Aizawl: Union Home Minister Amit Shah has assured Mizoram Chief Minister Lalduhoma that the Central government would provide humanitarian assistance to refugees sheltering in the state, officials said here on Saturday.

The Mizoram Chief Minister, who has been in Delhi since Thursday, separately met Union Home Minister Shah, Union Health Minister J.P. Nadda, External Affairs Minister S. Jaishankar, and DoNER and Communications Minister Jyotiraditya Scindia in the national capital and discussed various state-related issues including developmental schemes.

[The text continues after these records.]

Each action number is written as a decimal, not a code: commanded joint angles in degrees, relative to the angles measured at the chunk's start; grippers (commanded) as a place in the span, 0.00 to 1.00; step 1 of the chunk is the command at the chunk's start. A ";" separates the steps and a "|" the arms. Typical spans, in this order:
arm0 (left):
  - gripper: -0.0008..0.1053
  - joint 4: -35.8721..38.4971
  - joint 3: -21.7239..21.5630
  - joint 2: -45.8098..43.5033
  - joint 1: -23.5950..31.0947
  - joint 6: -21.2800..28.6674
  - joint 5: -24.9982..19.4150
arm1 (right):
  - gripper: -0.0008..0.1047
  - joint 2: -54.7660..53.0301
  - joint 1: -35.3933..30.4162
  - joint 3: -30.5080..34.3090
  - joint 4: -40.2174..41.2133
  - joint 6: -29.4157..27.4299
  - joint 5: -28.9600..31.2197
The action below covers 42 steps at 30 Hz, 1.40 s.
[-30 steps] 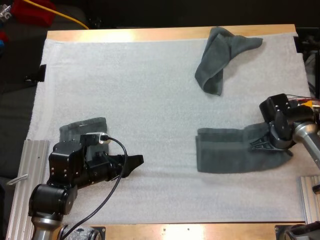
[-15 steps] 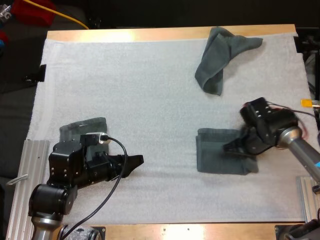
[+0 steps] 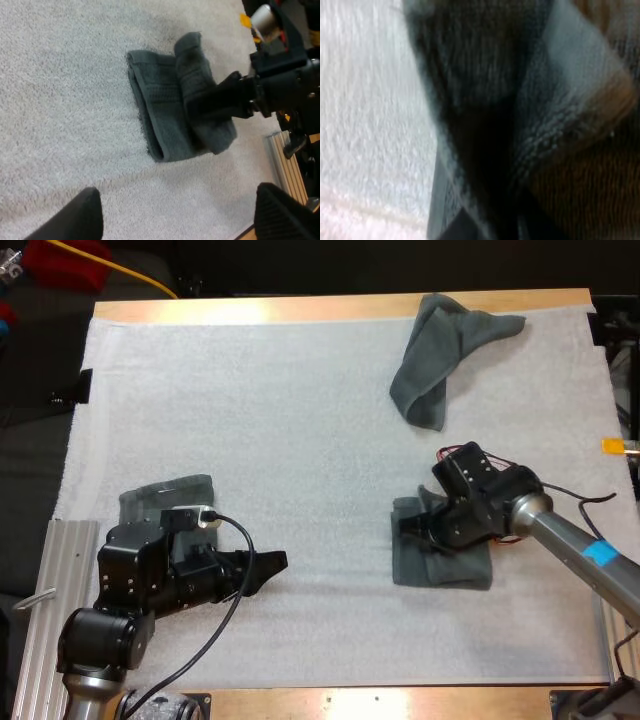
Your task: Pick towel from pile, fold and stack
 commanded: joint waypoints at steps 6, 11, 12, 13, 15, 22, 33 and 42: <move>0.59 -0.11 -0.39 -0.30 0.08 -0.09 0.35 | 0.03 2.63 0.15 -0.35 -1.29 1.37 -2.31; 0.59 -0.11 -0.39 -0.30 0.08 -0.09 0.35 | 0.25 4.47 0.15 -0.35 -2.08 1.84 -4.24; 0.59 -0.11 -0.39 -0.30 0.08 -0.09 0.35 | 0.31 4.63 0.15 -0.35 -2.14 1.99 -4.24; 0.59 -0.11 -0.39 -0.30 0.08 -0.09 0.35 | 0.40 4.67 0.15 -0.35 -2.38 2.23 -4.24; 0.59 -0.11 -0.39 -0.30 0.08 -0.09 0.35 | 0.54 4.66 0.15 -0.35 -2.95 2.85 -5.24; 0.59 -0.11 -0.39 -0.30 0.08 0.02 0.35 | 0.65 3.29 0.15 -0.35 -7.03 2.27 -19.79; 0.59 -0.11 -0.39 -0.30 0.08 0.57 0.35 | 0.65 -2.13 0.15 -0.35 -7.34 1.23 -25.17; 0.59 -0.11 -0.39 -0.30 0.08 1.59 0.35 | 0.65 -14.26 0.15 -0.35 -7.34 1.23 -11.93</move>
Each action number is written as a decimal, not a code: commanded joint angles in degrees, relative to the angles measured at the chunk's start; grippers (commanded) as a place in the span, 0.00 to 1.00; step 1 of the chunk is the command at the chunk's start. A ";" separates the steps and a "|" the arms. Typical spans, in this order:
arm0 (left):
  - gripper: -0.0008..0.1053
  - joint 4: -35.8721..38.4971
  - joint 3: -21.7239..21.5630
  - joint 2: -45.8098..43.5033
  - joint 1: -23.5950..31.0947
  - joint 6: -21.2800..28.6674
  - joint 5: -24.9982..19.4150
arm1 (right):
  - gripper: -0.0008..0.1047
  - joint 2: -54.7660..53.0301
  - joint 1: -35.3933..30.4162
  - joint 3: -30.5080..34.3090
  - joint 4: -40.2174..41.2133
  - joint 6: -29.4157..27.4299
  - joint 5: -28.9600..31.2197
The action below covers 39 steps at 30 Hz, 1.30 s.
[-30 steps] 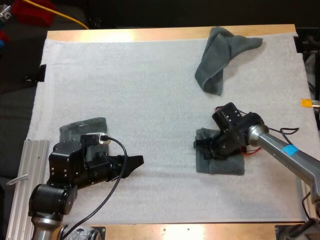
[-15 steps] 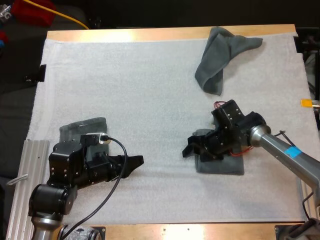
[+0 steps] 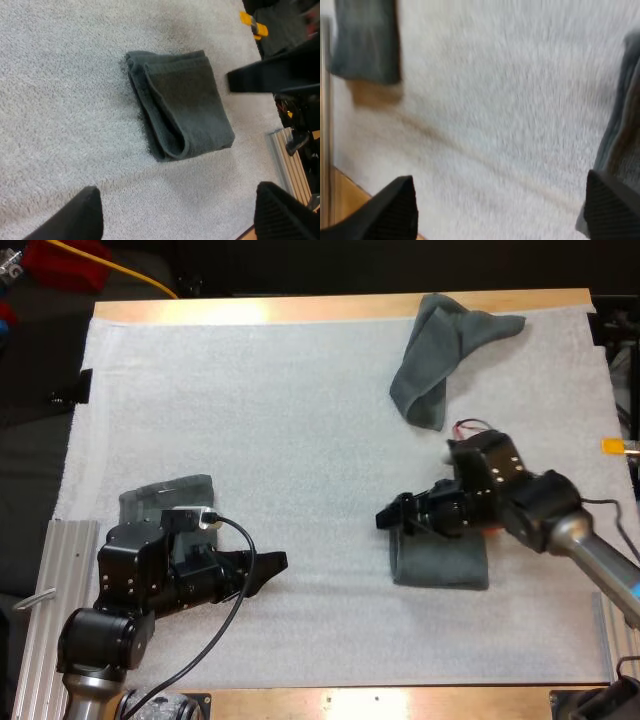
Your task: Pick towel from pile, fold and stack
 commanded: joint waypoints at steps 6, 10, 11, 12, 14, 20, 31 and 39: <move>0.59 -0.17 -0.39 -0.30 0.08 0.41 0.05 | 0.65 -8.56 0.15 -0.35 3.57 -0.98 9.32; 0.59 -0.17 -0.39 -0.30 0.08 0.41 -0.06 | 0.65 -14.45 0.15 -0.35 8.19 -2.43 12.68; 0.59 -0.17 -0.39 -0.30 0.08 0.41 -0.06 | 0.65 -16.25 0.15 -0.35 9.12 -2.59 12.67; 0.59 -0.17 -0.39 -0.30 0.08 0.41 -0.18 | 0.65 -17.18 0.15 -0.35 9.37 -2.61 12.67; 0.59 -0.17 -0.39 -0.30 0.08 0.41 -0.82 | 0.65 -20.73 0.15 -0.35 10.21 -2.59 13.11; 0.59 -0.17 -0.39 -0.30 0.08 0.28 -1.33 | 0.65 -29.49 0.15 -0.35 13.80 -2.16 19.53; 0.59 -6.01 -0.39 6.99 -7.71 -3.54 -3.25 | 0.65 -35.08 0.15 -0.35 19.49 -1.96 21.74; 0.59 -17.24 -0.39 17.19 -16.47 -6.98 -9.63 | 0.65 -35.08 0.15 -0.35 19.49 -1.96 21.60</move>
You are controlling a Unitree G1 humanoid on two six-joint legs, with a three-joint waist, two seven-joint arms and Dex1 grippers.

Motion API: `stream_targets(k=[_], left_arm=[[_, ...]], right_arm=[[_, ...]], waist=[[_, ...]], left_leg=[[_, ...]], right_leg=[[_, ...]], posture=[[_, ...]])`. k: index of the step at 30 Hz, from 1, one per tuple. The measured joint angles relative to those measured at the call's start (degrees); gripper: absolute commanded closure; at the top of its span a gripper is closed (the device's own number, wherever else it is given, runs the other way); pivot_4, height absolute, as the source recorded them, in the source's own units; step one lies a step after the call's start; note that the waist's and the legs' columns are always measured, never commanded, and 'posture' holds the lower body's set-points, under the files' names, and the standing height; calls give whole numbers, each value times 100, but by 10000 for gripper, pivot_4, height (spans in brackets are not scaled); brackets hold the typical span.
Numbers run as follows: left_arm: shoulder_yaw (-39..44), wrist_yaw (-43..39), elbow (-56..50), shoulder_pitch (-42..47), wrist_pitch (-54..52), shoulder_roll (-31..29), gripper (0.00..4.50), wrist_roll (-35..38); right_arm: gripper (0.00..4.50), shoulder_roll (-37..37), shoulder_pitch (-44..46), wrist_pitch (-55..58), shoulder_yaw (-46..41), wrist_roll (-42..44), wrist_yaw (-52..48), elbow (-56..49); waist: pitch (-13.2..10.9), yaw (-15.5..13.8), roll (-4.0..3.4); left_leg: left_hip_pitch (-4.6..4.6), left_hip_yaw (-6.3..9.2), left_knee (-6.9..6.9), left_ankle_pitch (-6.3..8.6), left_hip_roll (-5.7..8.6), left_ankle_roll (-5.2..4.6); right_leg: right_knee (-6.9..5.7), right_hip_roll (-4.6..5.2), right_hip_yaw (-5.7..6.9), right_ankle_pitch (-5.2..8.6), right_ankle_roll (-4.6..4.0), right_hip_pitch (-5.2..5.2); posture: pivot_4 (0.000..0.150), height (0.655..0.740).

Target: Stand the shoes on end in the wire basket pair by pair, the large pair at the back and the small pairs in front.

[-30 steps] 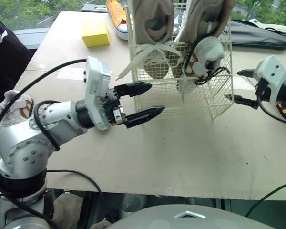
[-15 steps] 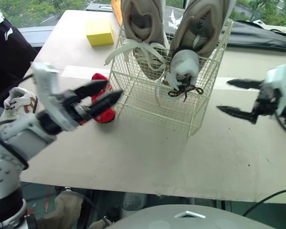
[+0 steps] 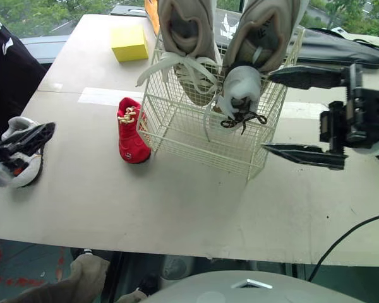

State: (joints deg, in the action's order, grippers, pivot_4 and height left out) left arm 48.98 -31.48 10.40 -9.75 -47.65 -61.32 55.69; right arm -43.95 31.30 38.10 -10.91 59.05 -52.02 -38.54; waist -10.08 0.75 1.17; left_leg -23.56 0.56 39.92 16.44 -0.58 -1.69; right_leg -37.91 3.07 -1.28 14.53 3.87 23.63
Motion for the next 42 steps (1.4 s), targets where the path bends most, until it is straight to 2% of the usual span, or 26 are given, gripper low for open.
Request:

An official at the Chief Minister’s office in Aizawl said that the Union Home Minister has promised to the Chief Minister to provide assistance for the refugees.

Home Minister Shah also told Chief Minister Lalduhoma that the Assam Rifles battalion set up would be relocated from central Aizawl to the proposed new headquarters at Zokhawsang, which is located around 15 km east of capital Aizawl, the officials said.

The Chief Minister during the meeting also submitted a memorandum to the Home Minister detailing the damage caused by Cyclone Remal in May-June.

The Home Minister told the Chief Minister that a Central team would be sent for verification, and financial assistance would follow based on their report, the official said.

After the military junta seized power in Myanmar on February 1, 2021, around 34,000 people including women, elderly and children, from the neighbouring country took shelter in 11 districts of Mizoram.

Over 1,900 Bangladeshi refugees including 505 women and 810 children have also taken shelter in Mizoram since November 2022 after the ethnic troubles in Chittagong Hill Tracts of that country.

Besides, Mizoram is also providing shelter to around 9,000 Kuki-Zomi-Hmar tribals who were displaced after the ethnic strife began in the neighbouring Manipur in May last year.

The Myanmar, Bangladeshi and Manipur refugees, all tribals, have close ethnic ties, and traditional and cultural similarities with the Mizos of Mizoram.

All the refugees are now staying in relief camps and the houses of relatives or friends across Mizoram, which shares 518 km and 318 km of unfenced borders with Myanmar and Bangladesh respectively.